Almira Tursyn, a psychologist, was chosen from 15 thousand people to play the role of Tomyris. She took professional lessons of horseriding and archery and learned to use swords and knives.

==Release and critical response==
The film was theatrically released in Kazakhstan on October 1, 2019. The distribution rights of the film were sold to Blue Swan for Italy, SND Films for France, Art Mood for Spain, AT Entertainment for Japan, Gulf Film for the Middle East, Challan for South Korea, Paradise/MGN for CIS, Shaw for Singapore, Program 4 Media for Romania, Siyah Bayez Movies for Turkey, and Well Go USA for the United States. Distribution in the United States and Canada was picked up by Amazon Prime Video.

The film received mixed reviews, largely because Herodotus's version of events is not generally accepted by historians and researchers, and unlike in the film, Massagetae are Scythian people speaking an Iranian language, while in the movie all characters are speaking a Turkic language. Criticism came from both the Kazakh and Iranian public mainly for considering the film as a feminist approach to the history of both countries.
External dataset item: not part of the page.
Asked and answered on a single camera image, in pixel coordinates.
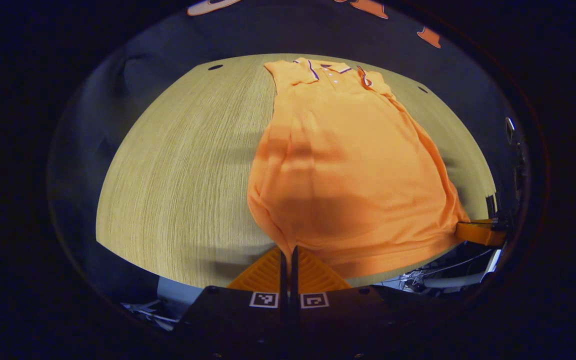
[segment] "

The Iranian public also criticized the film for using Herodotus's description of King Cyrus's death.

Some observers believe that the film was aimed to make Dariga Nazarbayeva's potential presidential bid in the future, the daughter of Kazakhstan's former leader Nursultan Nazarbayev, more acceptable among ordinary Kazakhstanis.

The film won the Nouveau Genre Great Prize at France's 2020 L'Étrange Festival.

As of July 2020, it had grossed $1.3 million against a production budget of $6.5 million.